Calcio
July 02 2021
Con l'aumento di capitale che sarà perfezionato nei prossimi mesi il conto sale a 820 milioni di euro. Tanto hanno investito gli Elkann/Agnelli attraverso la Exor nella Juventus negli ultimi dieci anni, con l'accelerazione dal 2019 perché la quasi totalità della cifra messa dentro il club dall'azionista di maggioranza è recente: 300 milioni nell'autunno 2019 e ora i 400 massimo che dovranno coprire le perdite della crisi pandemica e rilanciare il progetto sportivo. Una montagna di denaro e non è tutto, perché sul mercato c'è anche un bond da 175 con scadenza nel 2024 che i maligni hanno ribattezzato 'Ronaldo bond' e che nella realtà è stato lo strumento utilizzato dalla società bianconera per razionalizzare parte del debito in un momento di vacche grasse.
Perché la Famiglia continua a investire e spendere nella Juventus, malgrado i numeri degli ultimi anni siano negativi? Dopo un rosso di circa 90 milioni nel 2020 la situazione non è migliorata, anzi. La stima è stata messa nero su bianco dagli amministratori bianconeri: 320 milioni persi in tre anni causa Covid in una condizione già di forte stress perché l'operazione Ronaldo, estate 2018, per la Juventus aveva il duplice significato di inseguire il sogno della Champions League e, soprattutto, rappresentare un volano per l'ultimo step di crescita nell'olimpo delle multinazionali del pallone. Al di là delle parole ufficiali di Andrea Agnelli, che continua a giudicare positivo il dossier CR7, la verità è che il Covid ha rappresentato per lui e per il club "la tempesta perfetta" (frase utilizzata nel giorno della presentazione del nuovo amministratore delegato Maurizio Arrivabene). Per uscire dalla quale la proprietà non ha potuto fare altro che ricorrere a uno sforzo straordinario.

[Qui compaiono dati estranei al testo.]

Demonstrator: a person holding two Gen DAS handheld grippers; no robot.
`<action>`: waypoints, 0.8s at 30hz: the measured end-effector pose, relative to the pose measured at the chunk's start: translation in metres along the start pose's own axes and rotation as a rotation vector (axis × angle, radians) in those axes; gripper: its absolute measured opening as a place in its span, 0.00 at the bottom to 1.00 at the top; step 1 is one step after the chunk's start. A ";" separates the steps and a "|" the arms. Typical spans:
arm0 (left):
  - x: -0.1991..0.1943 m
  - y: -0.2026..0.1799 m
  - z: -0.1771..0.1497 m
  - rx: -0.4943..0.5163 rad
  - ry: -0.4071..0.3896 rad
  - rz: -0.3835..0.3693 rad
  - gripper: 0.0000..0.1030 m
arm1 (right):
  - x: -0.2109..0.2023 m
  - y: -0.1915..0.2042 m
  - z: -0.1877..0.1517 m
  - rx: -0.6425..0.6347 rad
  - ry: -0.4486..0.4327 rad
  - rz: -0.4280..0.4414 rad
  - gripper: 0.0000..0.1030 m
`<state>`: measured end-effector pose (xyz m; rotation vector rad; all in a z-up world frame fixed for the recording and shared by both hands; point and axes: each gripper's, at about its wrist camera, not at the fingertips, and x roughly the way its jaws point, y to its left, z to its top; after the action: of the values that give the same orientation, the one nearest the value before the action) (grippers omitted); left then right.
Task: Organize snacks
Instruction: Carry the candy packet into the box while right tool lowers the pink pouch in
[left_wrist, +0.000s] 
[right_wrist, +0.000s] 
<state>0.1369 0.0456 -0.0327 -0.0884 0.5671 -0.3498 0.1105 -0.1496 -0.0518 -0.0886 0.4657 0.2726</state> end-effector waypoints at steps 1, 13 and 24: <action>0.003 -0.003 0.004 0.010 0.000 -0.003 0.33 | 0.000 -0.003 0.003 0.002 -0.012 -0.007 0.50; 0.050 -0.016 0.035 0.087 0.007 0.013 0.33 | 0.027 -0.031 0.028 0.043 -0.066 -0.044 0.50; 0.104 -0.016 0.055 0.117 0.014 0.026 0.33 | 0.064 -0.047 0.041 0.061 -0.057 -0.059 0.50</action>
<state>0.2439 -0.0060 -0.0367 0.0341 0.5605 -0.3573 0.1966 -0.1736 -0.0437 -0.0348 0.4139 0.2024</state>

Prima dell'all in su Ronaldo e sull'espansione commerciale del brand e prima ancora dello tsunami pandemico, però, le cose sono andate diversamente. E alla Juventus, ma non solo, non necessariamente il calcio è stato sinonimo di soldi buttati via. Anzi. L'aumento di capitale del 2011, ad esempio, è stato il carburante per un ciclo di vittorie e bilanci progressivamente sempre più in ordine fino al triennio 2014-2017 dei tre esercizi chiusi in positivo. Il decennio, firmato Andrea Agnelli, in cui il fattura è quasi triplicato da 172 a 621 milioni di euro senza più chiedere nulla alla proprietà. Quello è il modello che la Famiglia ha storicamente imposto al club e che dovrà tornare a essere il riferimento sotto l'occhio vigile di Maurizio Arrivabene, uomo di fiducia di John Elkann e vecchia conoscenza anche di Andrea Agnelli.
L'altra chiave è che il football è, nel suo complesso, un'industria cresciuta vertiginosamente negli ultimi vent'anni e che ha davanti teoricamente un ampio margine di ripartenza dopo il Covid. Una delle poche costantemente anticiclica come amano ricordarne i massimi dirigenti. Il fatturato globale del pallone in Europa è salito da 6 a 24 miliardi di euro all'anno dal 2000 al 2020 con tassi di crescita media del 12% annuo; lo ha fatto anche durante le crisi dei subprime nel 2008 o quella del debito sovrano del 2011. Solo il Covid l'ha fermata, alla vigilia di una rivoluzione che - nel pensiero degli investitori in mezza Europa - avrebbe potuto moltiplicarne diffusione e ricavi. Una sfida che attira capitali anche a costo di metterli in un sistema oggi sull'orlo del default. Non è un caso che i fondi made in Usa si siano mossi per entrare nel calcio europeo, attirati dai margini di rendita e sviluppo del business che dal 2022 ricomincerà a crescere.
Ultimo tema, la grande visibilità che la Juventus regala ai suoi padroni. E' sempre stato così, anche nell'epoca dell'identificazione totale con la Fiat e con la famiglia Agnelli. Ora i tempi sono passati, ma il legame resta saldo. La Juventus rappresenta insieme alla Ferrari uno dei due capisaldi dell'universo sportivo della Famiglia. Impossibile rinunciarci e immaginare uno scenario differente dopo un secolo vissuto insieme.